Deutsche Presse-Agentur September 27, 2007
Blackwater has higher rate of shootings than other firms: report
Washington - The private US security firm Blackwater, under investigation in Iraq and the US for killing at least 10 Iraqis earlier this month, has a far higher rate of shooting than other security firms in Iraq, the New York Times reported Thursday.
The story quoted unnamed officials familiar with internal State Department reports as saying that Blackwater's incident rate was at least twice that of two other US firms, DynCorp International and Triple Canopy.
The only statistics quoted by the Times were those of DynCorp. The State Department records incident reports every time guns are fired in protecting its diplomats, but has not made the information public.

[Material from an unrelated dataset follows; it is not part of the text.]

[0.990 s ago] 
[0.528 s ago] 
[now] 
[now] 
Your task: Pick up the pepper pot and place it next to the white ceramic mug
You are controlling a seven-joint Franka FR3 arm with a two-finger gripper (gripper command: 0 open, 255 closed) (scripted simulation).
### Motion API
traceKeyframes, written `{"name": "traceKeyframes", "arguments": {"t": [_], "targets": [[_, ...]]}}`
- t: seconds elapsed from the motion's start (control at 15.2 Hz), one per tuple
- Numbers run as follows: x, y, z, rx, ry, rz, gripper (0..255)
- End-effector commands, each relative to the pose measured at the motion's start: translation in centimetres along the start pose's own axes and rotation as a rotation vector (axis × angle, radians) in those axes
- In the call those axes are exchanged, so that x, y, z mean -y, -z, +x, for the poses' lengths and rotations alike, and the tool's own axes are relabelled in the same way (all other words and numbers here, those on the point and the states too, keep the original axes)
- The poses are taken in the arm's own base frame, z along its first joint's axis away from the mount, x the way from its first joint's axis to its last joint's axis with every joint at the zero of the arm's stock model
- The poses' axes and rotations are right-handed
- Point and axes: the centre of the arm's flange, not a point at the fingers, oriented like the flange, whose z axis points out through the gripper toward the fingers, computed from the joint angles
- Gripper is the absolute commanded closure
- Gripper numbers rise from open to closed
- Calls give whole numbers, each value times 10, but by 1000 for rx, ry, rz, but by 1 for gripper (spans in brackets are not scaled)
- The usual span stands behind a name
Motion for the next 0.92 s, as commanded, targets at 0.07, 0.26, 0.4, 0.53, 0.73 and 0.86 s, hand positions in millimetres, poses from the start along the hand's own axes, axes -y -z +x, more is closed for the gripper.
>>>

The firms are deployed to protect diplomats in Iraq. In the September 16 incident, Blackwater guards are charged with killing 10 people in the western suburb of Mansur.
US President George W Bush last week pledged a full investigation of the incidents in a joint US-Iraqi inquiry. Defence Secretary Robert Gates has sent an investigating team to Iraq, and the Iraqi government has widened its investigation into Blackwater's operations.
The US-based security company says it traded fire with armed insurgents who attacked a diplomat convoy. Iraq's government says the dead were innocent civilians.
In the other incidents being probed, another 10 Iraqis were left dead, according to the Times and a report last week by the Washington Post.
The US government and private companies hire the firms to guard diplomats, contractors, reconstruction worksites and even cash.
The companies employ former US military special operations soldiers to carry out the contracts.
They are specifically trained to guard convoys and handle small rapid fire situations, and possess skills regular soldiers usually do not, John Pike, an analyst at Globalsecurity.org, a think tank outside Washington, told Deutsche Presse-Agentur dpa.